━━ Information provided
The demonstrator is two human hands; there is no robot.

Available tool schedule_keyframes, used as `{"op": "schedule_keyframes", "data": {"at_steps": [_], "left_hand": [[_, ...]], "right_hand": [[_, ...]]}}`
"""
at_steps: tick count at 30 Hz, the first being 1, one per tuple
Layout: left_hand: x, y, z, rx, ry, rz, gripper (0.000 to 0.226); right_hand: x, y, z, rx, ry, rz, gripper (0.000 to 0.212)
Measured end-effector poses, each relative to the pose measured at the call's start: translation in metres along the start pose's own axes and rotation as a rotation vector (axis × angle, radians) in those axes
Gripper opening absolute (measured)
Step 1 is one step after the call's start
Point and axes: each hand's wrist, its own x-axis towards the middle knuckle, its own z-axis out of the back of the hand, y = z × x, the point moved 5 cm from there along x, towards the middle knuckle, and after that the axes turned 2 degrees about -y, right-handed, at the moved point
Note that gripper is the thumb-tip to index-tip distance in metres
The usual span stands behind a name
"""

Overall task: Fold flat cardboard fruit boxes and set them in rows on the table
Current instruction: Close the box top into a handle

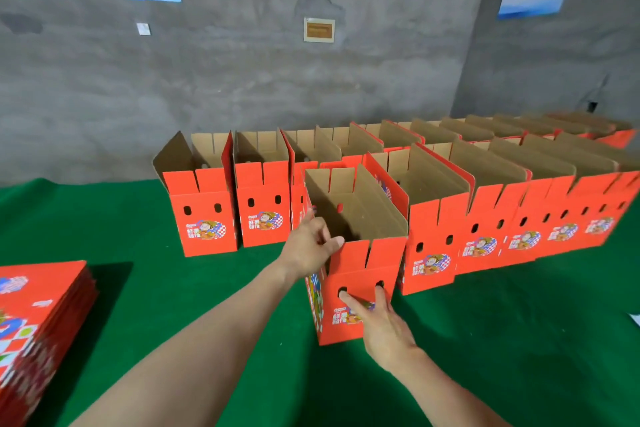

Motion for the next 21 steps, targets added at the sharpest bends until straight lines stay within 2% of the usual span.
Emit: {"op": "schedule_keyframes", "data": {"at_steps": [8,12,14,17,21], "left_hand": [[0.056,-0.019,-0.050,-0.058,0.048,-0.003,0.008],[0.070,-0.025,-0.065,-0.140,0.107,0.026,0.018],[0.073,-0.028,-0.071,-0.164,0.113,0.032,0.014],[0.079,-0.028,-0.073,-0.214,0.038,0.047,0.008],[0.083,-0.022,-0.080,-0.319,-0.065,0.075,0.024]], "right_hand": [[0.045,-0.055,0.004,-0.016,0.001,-0.068,0.109],[0.061,-0.073,0.006,-0.065,-0.011,-0.054,0.109],[0.065,-0.081,0.006,-0.088,-0.016,-0.033,0.108],[0.071,-0.091,0.009,-0.117,-0.023,-0.011,0.106],[0.076,-0.114,0.017,-0.131,-0.073,-0.022,0.105]]}}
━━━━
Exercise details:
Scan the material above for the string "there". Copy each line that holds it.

Exercise answer:
The demonstrator is two human hands; there is no robot.
Point and axes: each hand's wrist, its own x-axis towards the middle knuckle, its own z-axis out of the back of the hand, y = z × x, the point moved 5 cm from there along x, towards the middle knuckle, and after that the axes turned 2 degrees about -y, right-handed, at the moved point

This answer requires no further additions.